The first was an obituary for Marilyn Cooper, a Tony Award winning character actress who appears to have had a rich, rewarding and successful career and died on Wednesday night at the age of 74. The last line of the obituary says, “She has no immediate survivors.” Sad…
The second was the Shortcuts column in the business section, which this week offered exceedingly timely guidance about what to say and do (and, conversely, what not to say and do) when a friend is laid off. The closing sentence of this one: “As Ms. Trunk says, ‘Most people’s moronic comments are rooted in kindness.’”

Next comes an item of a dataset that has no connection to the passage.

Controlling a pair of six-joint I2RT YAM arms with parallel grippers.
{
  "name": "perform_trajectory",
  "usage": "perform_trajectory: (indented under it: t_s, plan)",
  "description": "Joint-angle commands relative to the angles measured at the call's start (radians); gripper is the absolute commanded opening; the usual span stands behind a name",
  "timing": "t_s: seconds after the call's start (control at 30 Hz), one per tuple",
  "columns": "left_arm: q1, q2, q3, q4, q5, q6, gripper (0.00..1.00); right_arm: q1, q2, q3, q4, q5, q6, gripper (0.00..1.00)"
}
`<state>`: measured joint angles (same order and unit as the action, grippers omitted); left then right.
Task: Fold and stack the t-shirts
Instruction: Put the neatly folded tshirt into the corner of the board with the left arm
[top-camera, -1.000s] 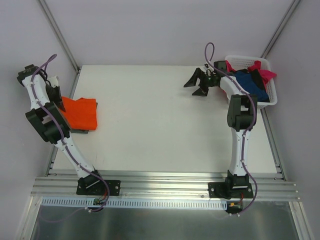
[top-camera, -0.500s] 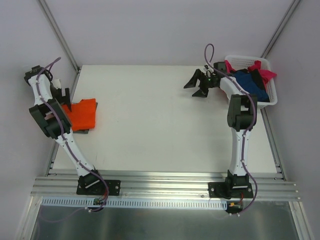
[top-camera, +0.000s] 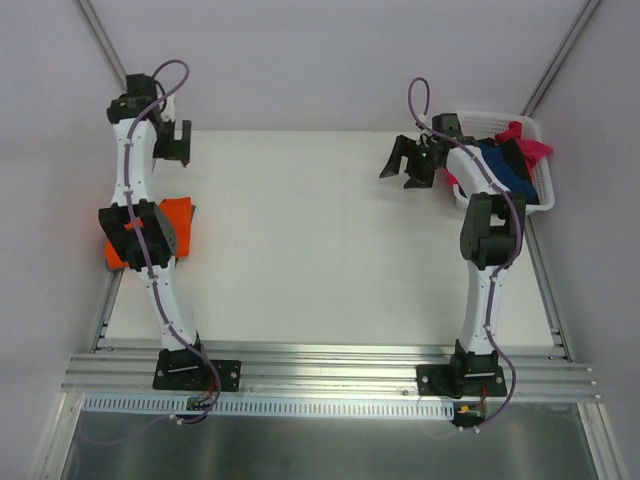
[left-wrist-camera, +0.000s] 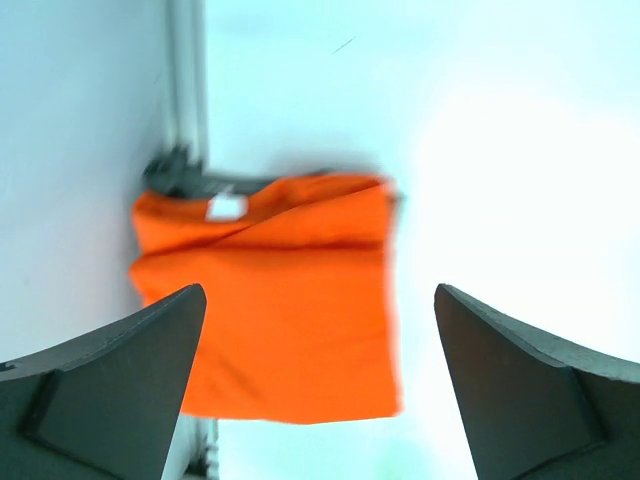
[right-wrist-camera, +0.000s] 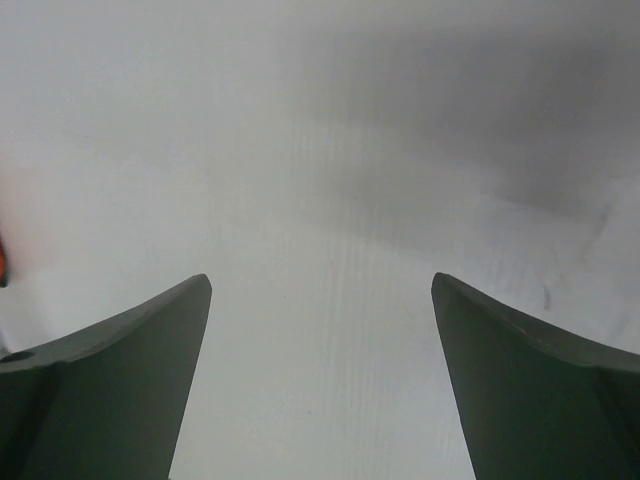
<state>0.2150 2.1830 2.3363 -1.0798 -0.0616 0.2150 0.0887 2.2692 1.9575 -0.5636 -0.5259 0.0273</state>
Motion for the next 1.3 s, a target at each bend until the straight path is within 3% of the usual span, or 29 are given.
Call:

And now, the best, which appears in an op-ed by Tom Bergeron, host of “Dancing With the Stars.” Of course, pop culture Neanderthal that I am, I had no idea who Bergeron was until I read the blurb under his name. In any event, he wrote about Susan Boyle (yes, even I know who she is), the unemployed, 40-something British woman who is belting out I Dreamed a Dream all over YouTube. Pondering our snarky, smug attitudes toward those who are less than young, beautiful or “cool” (however you define it), Bergeron closes with this: “We need the courage to believe that stirring voices can be found in unlikely places.”
Indeed, let us seek out those stirring voices and encourage them to sing.